Parmi ces questions, vous vous êtes peut-être déjà demandé vers those caisse aller dans un supermarché.
Si les deux caisses sont quasi-identiques, le choix n’a pas impact sur the attention, maize on peut se trouver dans la situation où une des caisses est spécialisée “moins de 10 articles”, et the authre est une normal caisse. Dans ce cas, le temps moyen d’attente estimé, qui est égal au nombre de clients devant vous multipleé par leur temps de service, n’est pas forcément unique indicateur. The ya also the variability des services here compte. Les formules mathématiques montrent qu’une série de service court est moins variable que quelques services plus longs.
Ainsi, même si the attentive moyenne est identique, the vaut mieux choisir la caisse pour moins de 10 articles, car cette caisse vous offers the plus grande chance de sortir vite du magasin.
Être peu mais rapides ou nombreux et plus lents?
Une autre question: est-ce qu’il vaut mieux embaucher peu d’agents rapides ou beaucoup d’agents lents (sans prize en compte des coûts salariaux)? On pourrait penser que cela revient au même d’avoir an agent here sert chaque client en 1 minute ou 10 agents qui servent chacun a client en 10 minutes. Or ce n’est pas le cas. The vaut mieux embaucher peu d’agents rapides.

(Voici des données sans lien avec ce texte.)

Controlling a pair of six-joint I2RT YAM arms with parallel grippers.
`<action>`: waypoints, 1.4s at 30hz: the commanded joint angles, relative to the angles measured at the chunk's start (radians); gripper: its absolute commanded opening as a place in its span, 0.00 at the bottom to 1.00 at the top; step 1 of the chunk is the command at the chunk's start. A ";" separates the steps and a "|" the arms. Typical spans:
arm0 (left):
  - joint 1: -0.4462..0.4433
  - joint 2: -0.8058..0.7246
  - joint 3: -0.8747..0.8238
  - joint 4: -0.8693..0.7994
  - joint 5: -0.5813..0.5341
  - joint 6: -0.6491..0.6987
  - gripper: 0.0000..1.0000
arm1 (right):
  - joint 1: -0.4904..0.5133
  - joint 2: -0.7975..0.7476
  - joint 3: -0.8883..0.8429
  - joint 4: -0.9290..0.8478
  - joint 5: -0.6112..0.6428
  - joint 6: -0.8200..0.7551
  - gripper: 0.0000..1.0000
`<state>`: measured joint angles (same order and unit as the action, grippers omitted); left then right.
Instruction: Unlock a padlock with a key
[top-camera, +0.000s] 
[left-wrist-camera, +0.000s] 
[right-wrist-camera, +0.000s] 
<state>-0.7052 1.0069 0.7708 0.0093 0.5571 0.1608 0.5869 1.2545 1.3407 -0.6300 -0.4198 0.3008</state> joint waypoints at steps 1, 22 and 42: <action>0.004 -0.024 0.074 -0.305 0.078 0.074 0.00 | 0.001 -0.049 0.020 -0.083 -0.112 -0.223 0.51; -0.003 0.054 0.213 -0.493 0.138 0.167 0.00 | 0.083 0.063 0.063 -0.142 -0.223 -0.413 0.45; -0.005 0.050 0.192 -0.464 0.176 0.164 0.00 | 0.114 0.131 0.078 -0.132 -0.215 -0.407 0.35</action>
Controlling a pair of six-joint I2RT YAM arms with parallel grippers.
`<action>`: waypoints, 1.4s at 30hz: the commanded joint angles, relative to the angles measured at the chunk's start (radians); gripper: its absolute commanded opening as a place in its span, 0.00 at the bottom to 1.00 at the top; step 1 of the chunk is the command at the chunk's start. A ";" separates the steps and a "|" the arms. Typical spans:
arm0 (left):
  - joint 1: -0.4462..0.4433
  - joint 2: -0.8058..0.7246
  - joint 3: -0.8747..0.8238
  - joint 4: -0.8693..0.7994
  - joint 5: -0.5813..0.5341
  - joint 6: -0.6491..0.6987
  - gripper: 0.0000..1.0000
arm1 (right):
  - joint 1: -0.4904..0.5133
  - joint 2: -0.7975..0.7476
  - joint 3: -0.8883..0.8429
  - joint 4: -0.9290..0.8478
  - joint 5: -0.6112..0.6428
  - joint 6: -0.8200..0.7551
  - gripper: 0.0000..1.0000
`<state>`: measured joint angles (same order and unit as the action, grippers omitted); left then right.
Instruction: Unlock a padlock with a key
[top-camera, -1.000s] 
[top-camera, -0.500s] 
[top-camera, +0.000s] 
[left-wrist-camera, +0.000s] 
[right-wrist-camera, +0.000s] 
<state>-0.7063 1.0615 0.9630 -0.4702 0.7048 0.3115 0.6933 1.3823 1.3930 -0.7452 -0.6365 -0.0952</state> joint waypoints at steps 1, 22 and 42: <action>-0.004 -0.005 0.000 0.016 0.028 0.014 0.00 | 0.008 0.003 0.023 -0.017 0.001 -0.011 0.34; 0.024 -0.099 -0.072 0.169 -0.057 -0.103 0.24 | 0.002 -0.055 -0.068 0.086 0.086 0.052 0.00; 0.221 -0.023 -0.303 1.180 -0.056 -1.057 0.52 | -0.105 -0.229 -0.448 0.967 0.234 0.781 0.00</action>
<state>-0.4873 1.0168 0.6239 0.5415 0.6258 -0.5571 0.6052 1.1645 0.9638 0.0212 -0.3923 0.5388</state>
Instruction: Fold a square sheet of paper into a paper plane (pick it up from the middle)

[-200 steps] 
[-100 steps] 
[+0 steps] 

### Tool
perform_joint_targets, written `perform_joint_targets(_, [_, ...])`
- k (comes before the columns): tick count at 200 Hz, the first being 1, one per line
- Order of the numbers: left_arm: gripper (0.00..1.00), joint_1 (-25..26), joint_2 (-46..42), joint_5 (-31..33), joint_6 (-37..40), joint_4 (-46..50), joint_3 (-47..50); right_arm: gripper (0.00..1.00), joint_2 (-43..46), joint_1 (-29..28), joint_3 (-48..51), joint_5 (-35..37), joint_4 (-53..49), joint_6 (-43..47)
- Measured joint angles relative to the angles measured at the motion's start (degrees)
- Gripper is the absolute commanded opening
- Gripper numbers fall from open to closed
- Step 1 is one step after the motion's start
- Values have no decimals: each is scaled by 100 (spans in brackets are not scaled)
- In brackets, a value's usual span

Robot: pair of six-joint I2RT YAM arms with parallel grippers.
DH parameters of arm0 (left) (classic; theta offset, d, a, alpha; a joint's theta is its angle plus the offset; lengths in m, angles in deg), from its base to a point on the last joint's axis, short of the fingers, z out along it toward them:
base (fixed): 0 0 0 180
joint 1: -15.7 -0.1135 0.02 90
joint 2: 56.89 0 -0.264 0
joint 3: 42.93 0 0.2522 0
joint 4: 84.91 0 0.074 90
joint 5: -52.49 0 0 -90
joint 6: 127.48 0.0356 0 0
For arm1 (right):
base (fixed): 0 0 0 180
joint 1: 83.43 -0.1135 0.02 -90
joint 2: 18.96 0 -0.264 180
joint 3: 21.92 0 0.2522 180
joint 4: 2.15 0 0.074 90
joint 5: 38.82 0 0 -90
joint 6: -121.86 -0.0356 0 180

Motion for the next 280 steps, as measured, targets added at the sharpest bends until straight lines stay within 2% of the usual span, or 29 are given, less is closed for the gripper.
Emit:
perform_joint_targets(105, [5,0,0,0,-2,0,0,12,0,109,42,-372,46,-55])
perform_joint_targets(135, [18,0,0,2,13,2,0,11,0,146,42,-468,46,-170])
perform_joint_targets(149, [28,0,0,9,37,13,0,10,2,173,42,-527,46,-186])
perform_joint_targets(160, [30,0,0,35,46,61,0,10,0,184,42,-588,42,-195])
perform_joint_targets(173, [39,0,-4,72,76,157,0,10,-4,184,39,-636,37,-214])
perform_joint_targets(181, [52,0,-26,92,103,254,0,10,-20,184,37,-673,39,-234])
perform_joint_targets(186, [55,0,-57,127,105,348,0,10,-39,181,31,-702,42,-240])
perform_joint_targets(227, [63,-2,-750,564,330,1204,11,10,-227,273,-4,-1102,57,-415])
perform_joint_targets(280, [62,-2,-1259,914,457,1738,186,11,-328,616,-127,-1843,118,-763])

La théorie des files d’attente modélise les situations where certains agents ne travaillent pas du fait de absence de client dans la file, ce qui arrive plus souvent quand il ya beaucoup d’agents, comme plus de clients peuvent être servis simultanément. In ces situations, the performance de la file n’est pas optimale, ce qui conduit à des performances dégradées avec de nombreux agents lents en comparaison d’une situation avec peu d’agents rapides.
Faut-il réguler le flux des clients entrant au supermarché?
Il est clair que l’attente augmente avec le volume des arrivals et avec le temps de service. On peut se demander ce qui est le pire: voir une augmentation des arrivées ou subir un ralentissement des services? Les deux phénomènes semblentassez équivalents. Pour autant, les formulas montrent que pour un même taux d’occupation, défini comme la proportion de temps pendant laquelle un agent sert des clients, il est pire d’avoir des services lents. Il n’y a pas d’intuition claire derrière ce résultat, pour autant les conséquences managériales sont importantes, conduisant les entreprises à mettre plus d’effort dans le maintien d’une productivité au travail, plus que dans une régulation des flux entrants.
En résumé, la théorie des files d’attente est un outil puissant qui permet de take des decisions concerning the routage des clients, le nombre d’agents à embaucher, et la conception d’un système de service. As the attention concerns the plupart des services, des plus quotidiens comme les supermarchés, les centers d’appels et les systèmes de partage de vélo, aux plus fondamentaux comme les urgences hospitalières, les outils de ce champ d’études ne cessent de se développer pour aider à des prises de decisions plus efficaces.